Light variables differed the most from the control levels because the applied treatments modified the canopy closure and the spatial arrangement of the remained tree individuals first and foremost (Chen et al. 1997, Heithecker and Halpern 2015, Grayson et al. 2002, Tinya et al. 2013). Incoming radiation was the highest and the most variable in the clear‐cuts where all tree individuals were harvested. Gap‐cutting also created a brighter environment but PAR was significantly lower than it was in the clear‐cuts because of the smaller sky view factor (Carlson and Groot 1997, Ritter et al. 2011, Kelemen et al. 1993). Insolation was lower and similar to each other in the preparation cuttings and retention tree groups, although both were significantly more illuminated than the uncut control plots in the surveyed years. Our results from the preparation cuts are similar to moderate thinning and partial harvesting due to the comparable harvesting processes (Weng et al. 2013, Grayson et al. 2002).

Air variables are primarily coupled to the incoming solar radiation. As clear‐cutting created the most open environment within this experimental framework, air temperature and vapor pressure deficit were the highest, while air humidity was the lowest in this treatment. Many studies reported substantial departures in these variables (e.g., Liechty et al. 2015, Keenan and Kimmins 2016, Chen et al. 1997, Davies‐Colley et al. 2003), our observations are the most similar to the findings of Carlson and Groot (1997) and von Arx et al. (2002) who reported < 1°C increase of Tair and < 5% decrease of RH averaged to the whole growing season. However, the measured departures can be significantly higher in the fully leaved period (Kovács et al. 2016). Effect sizes induced by the applied silvicultural treatments presumably depend on the macroclimate (especially temperature and precipitation), topography, site conditions (e.g., soil moisture) and stand type (mainly tree species composition and structural heterogeneity; Aussenac 2000; von Arx et al. 2012, Ashcroft and Gollan De Frenne et al. 2013, 2015). Nevertheless, in the case of air temperature, we found similar order of magnitude of temperature offset in various European forest stands reported by Zellweger et al. (2007).

We demonstrated that retention tree groups in the size of one tree height can mediate the thermal extremes and drying capacity of the ambient air but not their mean values, which are a definite aim in creating aggregated retention trees (Vanha‐Majamaa and Jalonen 2019). However, we found that minimum T air remains similar in retention tree groups, gap‐cuts, and preparation cuts.
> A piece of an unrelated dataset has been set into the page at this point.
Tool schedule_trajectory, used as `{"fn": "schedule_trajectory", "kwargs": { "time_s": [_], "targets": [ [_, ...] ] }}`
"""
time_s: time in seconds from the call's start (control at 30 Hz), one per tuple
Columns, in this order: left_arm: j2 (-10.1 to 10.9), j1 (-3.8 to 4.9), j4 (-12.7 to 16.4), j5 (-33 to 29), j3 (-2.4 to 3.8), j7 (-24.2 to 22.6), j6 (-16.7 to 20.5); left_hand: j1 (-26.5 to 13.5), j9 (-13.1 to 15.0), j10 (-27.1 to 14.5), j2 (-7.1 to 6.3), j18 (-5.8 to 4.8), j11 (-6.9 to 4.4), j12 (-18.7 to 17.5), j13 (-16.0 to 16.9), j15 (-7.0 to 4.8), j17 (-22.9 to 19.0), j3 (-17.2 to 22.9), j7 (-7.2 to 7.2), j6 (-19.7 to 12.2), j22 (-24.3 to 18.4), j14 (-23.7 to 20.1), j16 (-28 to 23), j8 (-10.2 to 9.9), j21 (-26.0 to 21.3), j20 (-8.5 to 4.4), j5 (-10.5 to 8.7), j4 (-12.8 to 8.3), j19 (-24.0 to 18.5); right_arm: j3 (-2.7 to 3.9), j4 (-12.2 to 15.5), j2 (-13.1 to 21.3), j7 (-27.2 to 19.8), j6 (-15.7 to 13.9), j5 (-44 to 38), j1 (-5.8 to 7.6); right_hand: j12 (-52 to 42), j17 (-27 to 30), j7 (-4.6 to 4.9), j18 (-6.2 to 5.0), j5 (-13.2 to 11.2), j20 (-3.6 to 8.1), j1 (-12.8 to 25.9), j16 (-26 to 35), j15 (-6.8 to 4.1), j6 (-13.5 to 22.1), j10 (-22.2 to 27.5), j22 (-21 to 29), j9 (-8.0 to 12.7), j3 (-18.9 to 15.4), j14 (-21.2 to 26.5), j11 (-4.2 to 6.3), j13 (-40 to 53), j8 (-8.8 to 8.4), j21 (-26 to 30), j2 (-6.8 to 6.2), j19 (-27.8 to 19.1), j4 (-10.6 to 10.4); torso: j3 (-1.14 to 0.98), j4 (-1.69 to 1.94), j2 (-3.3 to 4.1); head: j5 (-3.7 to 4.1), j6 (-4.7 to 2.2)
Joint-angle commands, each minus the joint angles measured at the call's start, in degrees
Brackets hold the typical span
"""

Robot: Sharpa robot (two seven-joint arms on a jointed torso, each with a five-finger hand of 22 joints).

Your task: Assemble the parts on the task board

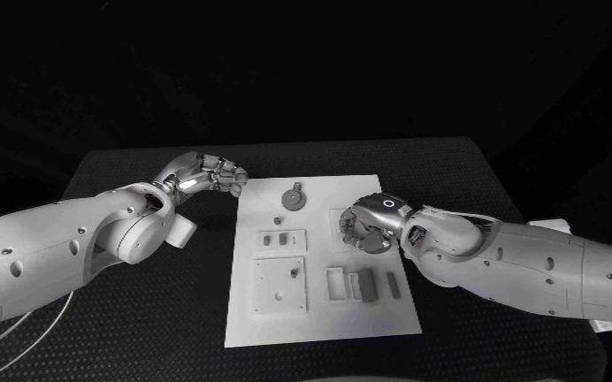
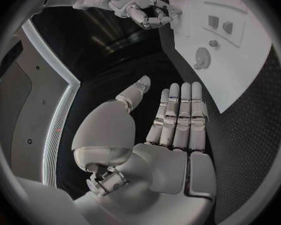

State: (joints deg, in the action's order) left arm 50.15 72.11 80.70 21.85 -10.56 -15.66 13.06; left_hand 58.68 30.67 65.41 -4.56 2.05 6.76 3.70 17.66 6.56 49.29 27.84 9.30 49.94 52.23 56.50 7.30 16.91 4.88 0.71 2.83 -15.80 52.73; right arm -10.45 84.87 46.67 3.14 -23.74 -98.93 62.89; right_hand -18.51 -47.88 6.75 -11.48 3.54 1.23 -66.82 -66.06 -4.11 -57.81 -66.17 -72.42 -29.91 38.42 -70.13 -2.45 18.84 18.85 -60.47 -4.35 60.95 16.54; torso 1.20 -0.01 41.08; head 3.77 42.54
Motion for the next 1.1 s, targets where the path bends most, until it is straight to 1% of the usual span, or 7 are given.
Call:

In contrary to the clear‐cutting, gap‐cutting induced only moderated increase in T air despite the high amount of incoming light. Abd Latif and Blackburn (2010) demonstrated that since the diffuse fraction is more pronounced in gaps, the heating is less intensive. Furthermore, RH and VPD levels are similar to the humidity of ambient air in closed stands, which can be addressed to the evaporative cooling, the shading of the surrounding tree individuals as well as the lowered lateral air mixing (Ritter et al. 2011, Muscolo et al. 2009).

Regarding soil temperature variables, the increased solar irradiance had an even more explicit effect than was present for air temperature values, which concurs with previous studies (Carlson and Groot 1997, Rambo and North 2017, von Arx et al. 2012). Thus, for example retention tree group could moderate the extrema of T soil better than T air due to the shading provided by remained overstory (Heithecker and Halpern 2015). The lowest and most stable T soil was present in the gap‐cuts due to the shading effect of the neighboring trees and the evaporative cooling of the moisture content of the topsoil (Gray et al. 2015, von Arx et al. 2012). Moreover, opposing previous studies (e.g., Ritter et al. 2011, Abd Latif and Blackburn 2010), soil temperature remained similar to the values of the uncut control.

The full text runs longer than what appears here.